Joplin Police Department achieves accreditation

July 26, 2008 07:14 pm

By Debby Woodin
dwoodin@joplinglobe.com
City officials are planning a celebration Monday for the Joplin Police Department, which was awarded accreditation by a national organization on Saturday in Florida.
After nearly three years of work, the department was officially enlisted by the Commission on Accreditation for Law Enforcement Agencies (CALEA), based in Fairfax, Va.
Police Chief Lane Roberts, Lt. Jeff Trotnic and Mayor Gary Shaw attended a banquet Saturday night in Boca Raton, Fla., where the agencies that achieved accreditation this year were recognized.
Assistant Chief Jason Burns said Friday that the department went through a three-phase procedure to earn accreditation. He said the bulk of that work entailed rewriting the department’s policy manual to incorporate CALEA’s standing operating guidelines. CALEA has 459 individual standards that must be adopted and implemented.
“CALEA describes what has to be done but leaves the how up to the agency,” Burns said. “CALEA expects the agency to live up to the standards.”
He said accreditation is meant to achieve greater accountability within the department.
“We opened the department to nationally accepted guidelines so that the community knows we abide by professionally accepted standards,” Burns said.
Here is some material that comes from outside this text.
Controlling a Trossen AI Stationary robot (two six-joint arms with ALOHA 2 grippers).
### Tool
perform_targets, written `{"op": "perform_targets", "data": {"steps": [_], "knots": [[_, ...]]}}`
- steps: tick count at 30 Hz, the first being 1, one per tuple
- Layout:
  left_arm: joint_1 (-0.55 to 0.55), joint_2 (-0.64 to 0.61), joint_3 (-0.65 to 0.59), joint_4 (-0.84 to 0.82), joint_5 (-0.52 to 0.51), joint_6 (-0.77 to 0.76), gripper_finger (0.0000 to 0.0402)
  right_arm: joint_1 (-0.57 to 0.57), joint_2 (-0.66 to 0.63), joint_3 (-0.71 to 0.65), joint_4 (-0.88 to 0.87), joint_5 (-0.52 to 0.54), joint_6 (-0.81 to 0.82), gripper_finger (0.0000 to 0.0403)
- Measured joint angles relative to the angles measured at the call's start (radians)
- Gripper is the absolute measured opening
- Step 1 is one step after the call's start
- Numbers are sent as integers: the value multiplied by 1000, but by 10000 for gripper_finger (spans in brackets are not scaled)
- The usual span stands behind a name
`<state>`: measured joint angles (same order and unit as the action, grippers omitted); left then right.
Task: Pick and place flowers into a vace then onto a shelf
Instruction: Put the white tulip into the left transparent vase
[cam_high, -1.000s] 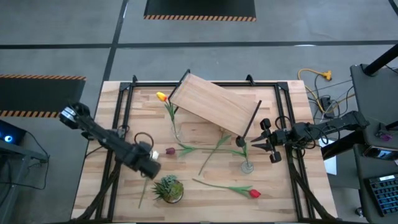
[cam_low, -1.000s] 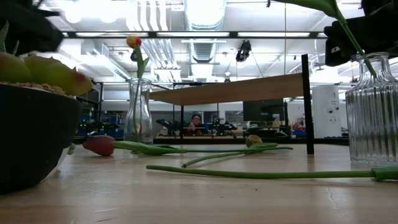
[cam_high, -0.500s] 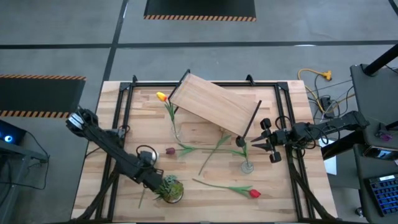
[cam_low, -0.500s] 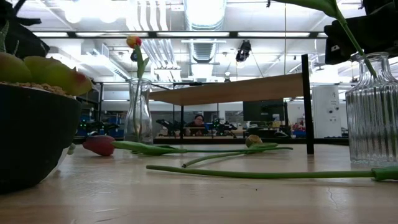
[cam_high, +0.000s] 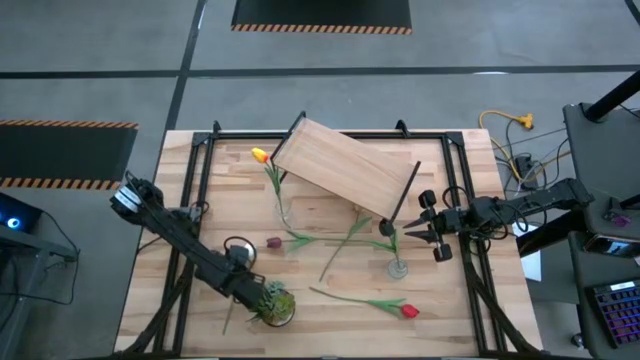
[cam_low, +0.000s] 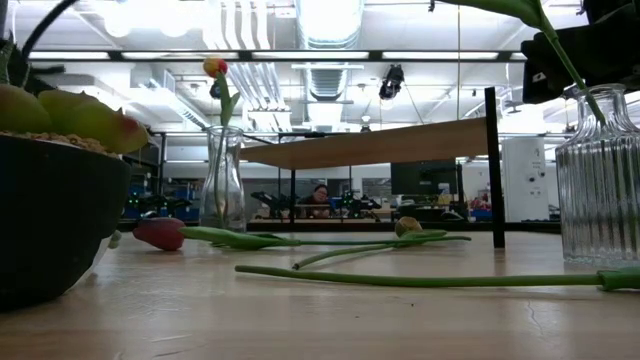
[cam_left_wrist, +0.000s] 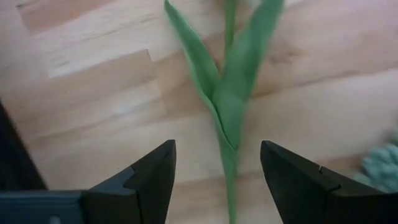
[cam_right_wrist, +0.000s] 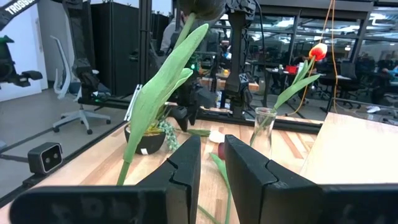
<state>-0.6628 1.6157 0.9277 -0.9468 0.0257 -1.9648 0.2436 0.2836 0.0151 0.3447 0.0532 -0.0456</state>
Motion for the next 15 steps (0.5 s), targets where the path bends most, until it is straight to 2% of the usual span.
{"op": "perform_targets", "data": {"steps": [8, 15], "knots": [[0, -6, -155, 223, -2, 81, 217, 0, 0, 0, 3, 0, 0, 63], [2, -46, -223, 270, 18, 88, 212, 0, 0, 0, 4, 0, 0, 63]]}}
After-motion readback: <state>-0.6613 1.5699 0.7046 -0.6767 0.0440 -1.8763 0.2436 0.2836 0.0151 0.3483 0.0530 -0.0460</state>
After going through the application process, and then the self-assessment phase in which the department’s policies were evaluated and adjusted to adapt to CALEA standards, a team of CALEA evaluators visited the department to determine if the department had done the work to implement those standards, Burns said. After accreditation is awarded, the self-assessment work continues in three-year cycles to keep the department operating at peak efficiency, he said.
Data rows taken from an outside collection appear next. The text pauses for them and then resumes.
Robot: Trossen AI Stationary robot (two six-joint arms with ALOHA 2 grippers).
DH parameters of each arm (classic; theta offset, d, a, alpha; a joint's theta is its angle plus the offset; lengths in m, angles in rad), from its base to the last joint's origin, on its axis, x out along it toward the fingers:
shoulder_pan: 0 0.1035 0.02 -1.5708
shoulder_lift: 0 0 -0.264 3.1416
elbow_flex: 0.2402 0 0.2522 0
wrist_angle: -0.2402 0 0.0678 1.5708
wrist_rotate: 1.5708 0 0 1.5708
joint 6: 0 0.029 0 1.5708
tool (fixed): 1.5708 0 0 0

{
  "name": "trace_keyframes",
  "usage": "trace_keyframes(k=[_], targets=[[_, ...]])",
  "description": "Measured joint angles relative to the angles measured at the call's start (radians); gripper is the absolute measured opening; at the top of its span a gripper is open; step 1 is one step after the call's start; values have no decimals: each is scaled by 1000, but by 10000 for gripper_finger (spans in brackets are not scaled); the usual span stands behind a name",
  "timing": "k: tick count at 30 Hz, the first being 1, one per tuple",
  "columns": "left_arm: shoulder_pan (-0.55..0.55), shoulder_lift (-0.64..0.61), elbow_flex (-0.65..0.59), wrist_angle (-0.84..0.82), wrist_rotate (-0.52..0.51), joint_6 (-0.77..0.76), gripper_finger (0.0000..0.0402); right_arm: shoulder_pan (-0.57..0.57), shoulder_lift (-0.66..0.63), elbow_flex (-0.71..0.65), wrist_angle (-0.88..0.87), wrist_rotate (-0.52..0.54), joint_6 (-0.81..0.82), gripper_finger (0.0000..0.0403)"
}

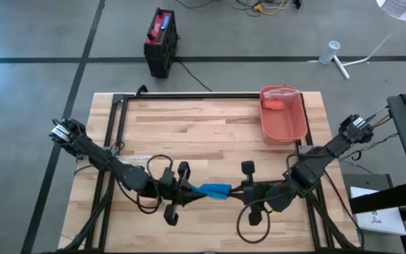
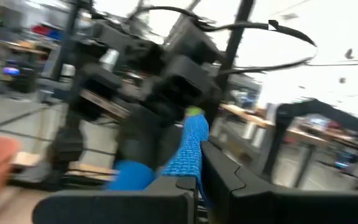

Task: Roll bandage
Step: Roll the blue bandage

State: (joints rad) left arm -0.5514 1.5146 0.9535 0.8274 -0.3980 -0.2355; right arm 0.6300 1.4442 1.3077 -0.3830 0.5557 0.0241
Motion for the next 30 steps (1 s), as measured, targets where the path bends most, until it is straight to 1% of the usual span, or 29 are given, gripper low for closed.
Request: trace_keyframes(k=[2,3,5,9,14,20,27,30], targets=[[0,0,0,-8,-47,20,0,0,11,0,0,-36,12,2],[0,-2,-1,-13,-62,27,0,2,14,0,-1,-37,17,2],[-1,-8,-2,-15,-64,31,0,6,15,1,-2,-33,21,2],[-16,-23,-2,-14,-60,43,0,7,4,2,-5,19,22,2],[-41,-25,-2,-2,-19,67,0,-2,0,2,-9,115,35,2],[-72,-26,-2,-1,-13,69,0,-15,-12,6,-5,233,116,2],[-101,-26,-2,9,-15,70,0,-26,-44,8,-33,281,122,2],[-109,-26,-3,36,-16,75,0,-26,-36,8,-59,270,92,2]])
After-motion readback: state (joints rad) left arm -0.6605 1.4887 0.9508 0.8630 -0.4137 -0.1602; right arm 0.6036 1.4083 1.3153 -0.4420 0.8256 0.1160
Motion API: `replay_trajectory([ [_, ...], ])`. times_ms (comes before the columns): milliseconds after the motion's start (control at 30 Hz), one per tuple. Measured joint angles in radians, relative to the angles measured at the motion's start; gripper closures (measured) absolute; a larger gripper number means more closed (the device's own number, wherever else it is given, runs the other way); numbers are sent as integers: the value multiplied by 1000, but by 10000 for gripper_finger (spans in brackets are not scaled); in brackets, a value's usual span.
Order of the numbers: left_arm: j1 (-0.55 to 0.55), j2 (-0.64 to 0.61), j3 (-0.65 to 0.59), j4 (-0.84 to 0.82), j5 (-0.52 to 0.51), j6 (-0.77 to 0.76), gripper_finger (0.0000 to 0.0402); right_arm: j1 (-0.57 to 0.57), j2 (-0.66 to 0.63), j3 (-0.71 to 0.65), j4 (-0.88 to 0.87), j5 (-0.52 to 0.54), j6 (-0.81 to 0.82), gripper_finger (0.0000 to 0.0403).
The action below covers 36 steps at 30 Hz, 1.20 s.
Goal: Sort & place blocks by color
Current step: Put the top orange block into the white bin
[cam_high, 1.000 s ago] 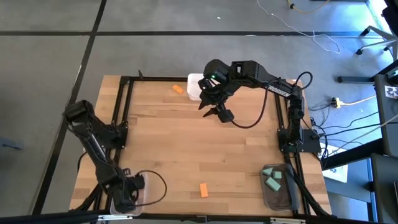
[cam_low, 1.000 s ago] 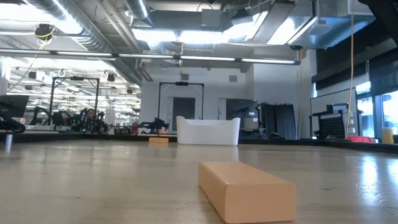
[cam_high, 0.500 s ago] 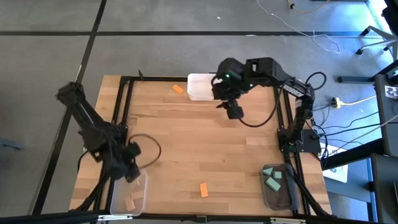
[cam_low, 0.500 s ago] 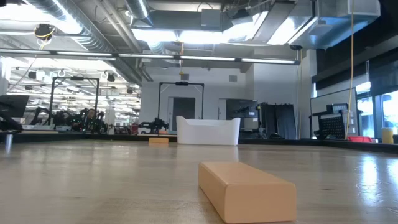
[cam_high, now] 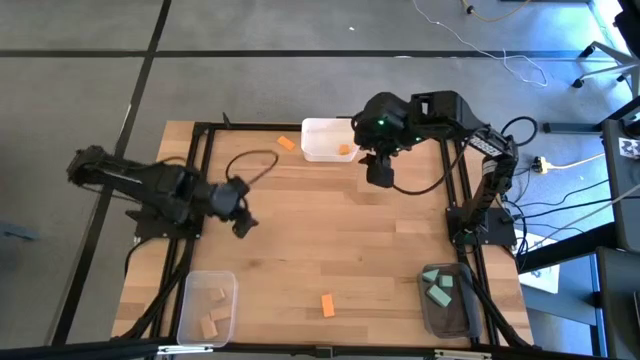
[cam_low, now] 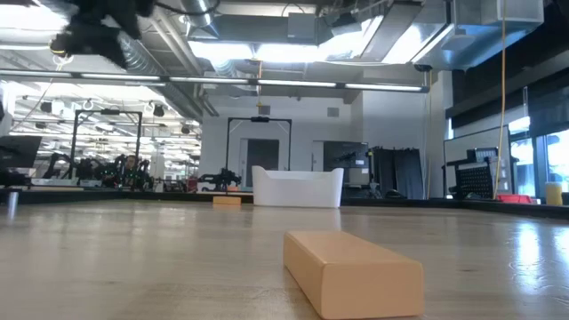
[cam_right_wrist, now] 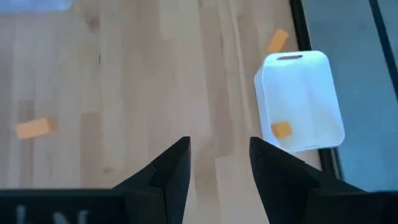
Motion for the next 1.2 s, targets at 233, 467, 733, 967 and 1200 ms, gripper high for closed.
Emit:
replay_trajectory([
  [233, 285, 16, 1, 121, 162, 270, 184, 41, -22, 0, 1, 3, 128, 238],
  [467, 500, 58, 2, 173, 250, 532, 184, 159, -30, 0, 0, -4, 253, 238],
  [733, 743, 212, 76, 161, 344, 812, 184, 243, -32, 0, 1, 171, 422, 238],
  [967, 866, 457, 389, -16, 353, 1112, 184, 259, -31, -34, 1, 279, 513, 238],
  [1200, 937, 754, 669, -263, 336, 1402, 184, 233, -31, -87, 1, 283, 491, 238],
])
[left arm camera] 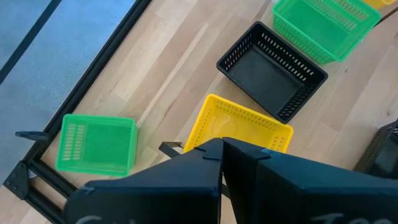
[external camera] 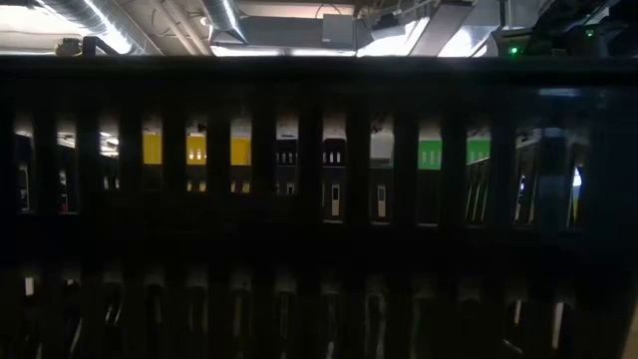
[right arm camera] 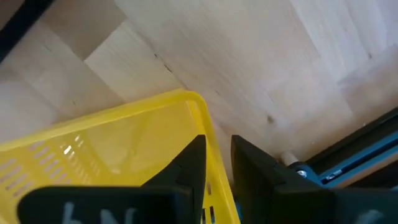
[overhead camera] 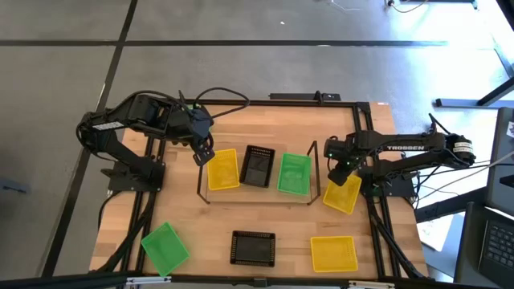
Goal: Stack baskets on shelf by color
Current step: Stack the top yellow bin on top of the yellow bin on the shelf
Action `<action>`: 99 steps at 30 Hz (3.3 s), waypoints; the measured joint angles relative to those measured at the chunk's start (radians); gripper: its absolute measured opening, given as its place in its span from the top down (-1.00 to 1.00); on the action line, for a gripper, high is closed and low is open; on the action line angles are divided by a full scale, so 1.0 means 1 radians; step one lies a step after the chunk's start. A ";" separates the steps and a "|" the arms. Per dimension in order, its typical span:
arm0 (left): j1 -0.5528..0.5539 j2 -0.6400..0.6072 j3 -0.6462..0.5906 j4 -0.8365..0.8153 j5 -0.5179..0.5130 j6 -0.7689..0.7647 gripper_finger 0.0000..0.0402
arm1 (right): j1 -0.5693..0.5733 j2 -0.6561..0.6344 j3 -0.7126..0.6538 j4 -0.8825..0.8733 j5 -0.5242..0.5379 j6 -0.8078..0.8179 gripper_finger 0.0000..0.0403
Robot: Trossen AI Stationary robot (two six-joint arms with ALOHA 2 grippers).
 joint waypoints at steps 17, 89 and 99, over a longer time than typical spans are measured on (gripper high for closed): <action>0.000 0.000 0.000 0.000 0.000 0.000 1.00 | 0.000 0.000 -0.085 0.069 -0.054 -0.022 0.63; 0.000 0.000 0.000 0.000 0.006 0.053 1.00 | -0.205 0.000 0.440 -0.308 0.349 -0.094 1.00; 0.001 0.012 0.000 0.000 -0.033 0.047 1.00 | -0.300 0.000 0.579 -0.298 0.526 -0.232 1.00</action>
A reception for the department is scheduled for 4 to 6 p.m. Monday in the lobby of the Dr. Donald E. Clark Public Safety and Justice Center, 303 E. Third St.
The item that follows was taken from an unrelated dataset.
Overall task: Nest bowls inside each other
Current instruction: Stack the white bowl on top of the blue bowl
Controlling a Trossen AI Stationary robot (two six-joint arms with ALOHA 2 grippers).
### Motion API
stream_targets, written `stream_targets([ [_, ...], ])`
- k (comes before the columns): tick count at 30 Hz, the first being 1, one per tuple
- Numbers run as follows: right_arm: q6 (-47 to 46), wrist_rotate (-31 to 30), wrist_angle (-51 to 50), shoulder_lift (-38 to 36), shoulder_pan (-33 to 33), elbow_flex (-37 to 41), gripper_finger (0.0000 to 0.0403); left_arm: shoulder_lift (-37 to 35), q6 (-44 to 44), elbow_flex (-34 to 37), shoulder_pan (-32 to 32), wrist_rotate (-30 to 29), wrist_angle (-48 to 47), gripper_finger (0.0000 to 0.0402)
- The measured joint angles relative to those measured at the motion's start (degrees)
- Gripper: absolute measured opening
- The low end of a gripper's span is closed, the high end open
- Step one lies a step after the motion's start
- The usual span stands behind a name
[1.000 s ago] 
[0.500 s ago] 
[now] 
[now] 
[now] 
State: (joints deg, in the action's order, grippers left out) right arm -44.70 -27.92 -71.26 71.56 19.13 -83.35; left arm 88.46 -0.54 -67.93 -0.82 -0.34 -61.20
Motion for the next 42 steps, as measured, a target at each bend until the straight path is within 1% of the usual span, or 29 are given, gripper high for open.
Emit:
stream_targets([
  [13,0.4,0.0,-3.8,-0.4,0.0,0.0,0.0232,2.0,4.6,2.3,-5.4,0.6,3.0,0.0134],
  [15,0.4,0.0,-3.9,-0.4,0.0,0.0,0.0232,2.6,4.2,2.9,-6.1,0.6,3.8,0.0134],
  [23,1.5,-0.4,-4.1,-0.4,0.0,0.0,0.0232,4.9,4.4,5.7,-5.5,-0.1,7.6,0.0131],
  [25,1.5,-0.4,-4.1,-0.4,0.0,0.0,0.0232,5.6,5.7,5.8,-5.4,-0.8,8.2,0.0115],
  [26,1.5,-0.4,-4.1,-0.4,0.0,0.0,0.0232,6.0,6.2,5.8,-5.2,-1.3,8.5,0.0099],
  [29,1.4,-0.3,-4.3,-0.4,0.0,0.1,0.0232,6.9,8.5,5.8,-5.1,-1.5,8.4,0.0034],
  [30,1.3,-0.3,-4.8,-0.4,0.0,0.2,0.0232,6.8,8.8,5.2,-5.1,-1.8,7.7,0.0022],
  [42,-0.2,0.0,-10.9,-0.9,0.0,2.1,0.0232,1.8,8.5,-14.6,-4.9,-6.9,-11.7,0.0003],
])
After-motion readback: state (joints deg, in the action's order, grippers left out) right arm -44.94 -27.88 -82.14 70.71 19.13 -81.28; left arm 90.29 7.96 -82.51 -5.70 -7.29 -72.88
Mayor Gary Shaw said CALEA was started in the 1970s to give police departments guidelines for establishing a high level of professional service.
“I know they have 459 standards and these are standards the department has to meet or exceeded. To me, that means they are kind of like the elite,” Shaw said. “They’re not just getting by doing the least requirements. They’re going the extra mile to be the best they can be and, as citizens, we ought to be proud of them.”
Residents are invited to attend the reception, the mayor said.

Objectives
The Commission on Accreditation for Law Enforcement Agencies’ program is designed to strengthen crime-fighting techniques, establish fair and nodiscriminatory personnel and management practices, improve services to taxpayers and increase confidence of officers and the community they serve.